Esse movimento marca uma nova etapa na disputa comercial entre a Amazon e grandes revendedores chineses focados em moda ultrabarata. O grupo norte-americano confirmou hoje a queda da comissão exigida de vendedores de vestuário na União Europeia.
Novas comissões da Amazon para roupas na União Europeia
Segundo a Amazon, trata-se do maior corte já feito nesse tipo de tarifa - com foco claro em itens têxteis de baixo preço. A partir de 15 de dezembro, passam a valer as seguintes mudanças:
- Artigos abaixo de 15 euros (ou 14,41 libras no Reino Unido): comissão cai de 7% para 5%.
- Peças entre 15 e 20 euros: comissão recua de 15% para 10%.
Para efeito de comparação, a Shein também cobra comissão dos vendedores que expõe em sua plataforma: 10% na União Europeia e 12% no Reino Unido.
Amazon e a fast fashion: o que muda para o preço ao consumidor
Na prática, a redução tende a baratear as roupas vendidas no marketplace criado por Jeff Bezos. Isso não significa necessariamente ficar mais barato do que sites sediados na China - que costumam adotar estratégias extremamente agressivas de preço -, mas pode ser suficiente para atrair parte do público que leva em conta a origem e a procedência dos produtos comprados.

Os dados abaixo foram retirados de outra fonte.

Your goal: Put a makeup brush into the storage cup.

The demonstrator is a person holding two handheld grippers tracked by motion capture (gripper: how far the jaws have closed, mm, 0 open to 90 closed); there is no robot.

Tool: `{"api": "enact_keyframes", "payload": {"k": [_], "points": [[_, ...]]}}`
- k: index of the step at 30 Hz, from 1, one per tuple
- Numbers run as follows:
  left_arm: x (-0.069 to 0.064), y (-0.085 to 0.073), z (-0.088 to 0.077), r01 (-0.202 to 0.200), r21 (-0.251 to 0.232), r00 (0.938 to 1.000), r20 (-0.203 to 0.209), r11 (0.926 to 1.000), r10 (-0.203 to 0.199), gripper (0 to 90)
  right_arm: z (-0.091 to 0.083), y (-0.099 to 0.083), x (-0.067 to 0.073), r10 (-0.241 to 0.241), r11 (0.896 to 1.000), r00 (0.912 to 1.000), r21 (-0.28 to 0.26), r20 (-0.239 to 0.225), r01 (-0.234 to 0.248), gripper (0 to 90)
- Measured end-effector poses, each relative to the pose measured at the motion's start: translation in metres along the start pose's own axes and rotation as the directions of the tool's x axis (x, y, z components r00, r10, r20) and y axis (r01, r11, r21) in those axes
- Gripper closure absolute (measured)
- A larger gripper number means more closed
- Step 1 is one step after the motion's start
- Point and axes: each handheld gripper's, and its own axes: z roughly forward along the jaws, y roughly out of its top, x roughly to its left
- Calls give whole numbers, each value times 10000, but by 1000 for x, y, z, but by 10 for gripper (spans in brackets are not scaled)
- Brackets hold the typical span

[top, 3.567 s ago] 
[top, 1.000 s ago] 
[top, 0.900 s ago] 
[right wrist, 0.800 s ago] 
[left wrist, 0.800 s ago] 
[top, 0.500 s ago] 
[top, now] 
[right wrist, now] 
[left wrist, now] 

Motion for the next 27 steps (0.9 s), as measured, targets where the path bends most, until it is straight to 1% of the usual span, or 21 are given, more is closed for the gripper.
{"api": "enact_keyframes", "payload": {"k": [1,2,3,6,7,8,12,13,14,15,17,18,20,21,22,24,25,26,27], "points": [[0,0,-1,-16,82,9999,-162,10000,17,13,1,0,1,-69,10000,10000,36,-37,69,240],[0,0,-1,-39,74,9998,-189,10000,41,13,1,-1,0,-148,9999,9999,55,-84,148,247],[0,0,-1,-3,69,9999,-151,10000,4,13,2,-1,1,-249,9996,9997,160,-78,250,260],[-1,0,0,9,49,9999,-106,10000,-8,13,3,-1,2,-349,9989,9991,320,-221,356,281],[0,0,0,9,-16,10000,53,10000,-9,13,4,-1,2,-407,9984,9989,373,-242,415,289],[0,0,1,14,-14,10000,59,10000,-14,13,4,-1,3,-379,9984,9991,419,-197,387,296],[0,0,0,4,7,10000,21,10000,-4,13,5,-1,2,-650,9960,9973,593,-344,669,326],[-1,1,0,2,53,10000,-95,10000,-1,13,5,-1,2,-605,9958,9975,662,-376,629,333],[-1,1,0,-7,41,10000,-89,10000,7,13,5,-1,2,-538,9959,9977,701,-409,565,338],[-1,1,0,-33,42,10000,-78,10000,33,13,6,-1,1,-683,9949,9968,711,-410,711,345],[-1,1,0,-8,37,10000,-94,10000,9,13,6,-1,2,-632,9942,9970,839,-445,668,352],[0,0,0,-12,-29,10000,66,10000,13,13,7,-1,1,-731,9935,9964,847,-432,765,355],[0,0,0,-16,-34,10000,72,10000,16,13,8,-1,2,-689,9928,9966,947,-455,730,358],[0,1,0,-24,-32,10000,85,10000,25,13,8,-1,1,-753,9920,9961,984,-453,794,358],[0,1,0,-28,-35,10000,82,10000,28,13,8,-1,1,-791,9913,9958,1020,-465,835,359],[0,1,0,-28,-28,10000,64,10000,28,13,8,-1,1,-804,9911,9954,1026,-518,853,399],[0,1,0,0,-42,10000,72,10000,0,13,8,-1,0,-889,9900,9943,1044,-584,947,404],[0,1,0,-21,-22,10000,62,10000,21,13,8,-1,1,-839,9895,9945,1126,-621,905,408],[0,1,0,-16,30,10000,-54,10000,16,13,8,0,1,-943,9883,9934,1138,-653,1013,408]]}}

Além do vestuário, a Amazon também anunciou que ampliará o ajuste para outra categoria: a partir de 1º de fevereiro de 2026, as taxas de recomendação de produtos para casa cairão de 15% para 8% em todos os itens abaixo de 20 euros.
Pressão europeia sobre plataformas chinesas e o Digital Services Act (DSA)
O anúncio ocorre em um momento em que plataformas sediadas na China vêm acumulando críticas e maior escrutínio na Europa. Na França, a Shein ganhou destaque ao abrir sua primeira loja física no BHV, em Paris, o que teria provocado insatisfação entre outras marcas do espaço, que preferiram se retirar.
Paralelamente, também na França, veio à tona um escândalo envolvendo a venda de bonecas sexuais com aparência infantil e armas de categoria A, colocando a plataforma sob atenção do governo e, de forma mais ampla, da própria União Europeia. Em Bruxelas, autoridades solicitaram informações aos responsáveis para que o serviço se adeque o mais rapidamente possível ao Digital Services Act (DSA).
Como a redução de comissões fortalece a estratégia da Amazon
Esse cenário tende a favorecer a Amazon. Com concorrentes sob pressão regulatória e reputacional, a empresa busca capitalizar a vulnerabilidade do mercado por meio de ações de “sedução” - e a diminuição das comissões é uma das alavancas mais diretas para ganhar competitividade.
Do lado dos vendedores, a mudança pode significar maior margem ou espaço para reduzir preços e impulsionar volume, especialmente em itens de ticket baixo, em que cada ponto percentual de comissão pesa mais. Já para consumidores, o benefício pode aparecer como preços mais atrativos sem necessariamente trocar a experiência de compra por canais menos conhecidos.
Ao mesmo tempo, a discussão europeia sobre fast fashion também envolve temas como rastreabilidade, qualidade e impacto ambiental. Mesmo sem alterar essas questões por si só, o reposicionamento de taxas pode influenciar o mix de produtos ofertados e incentivar vendedores a reforçar informações de origem e conformidade - fatores que vêm ganhando relevância nas decisões de compra no continente.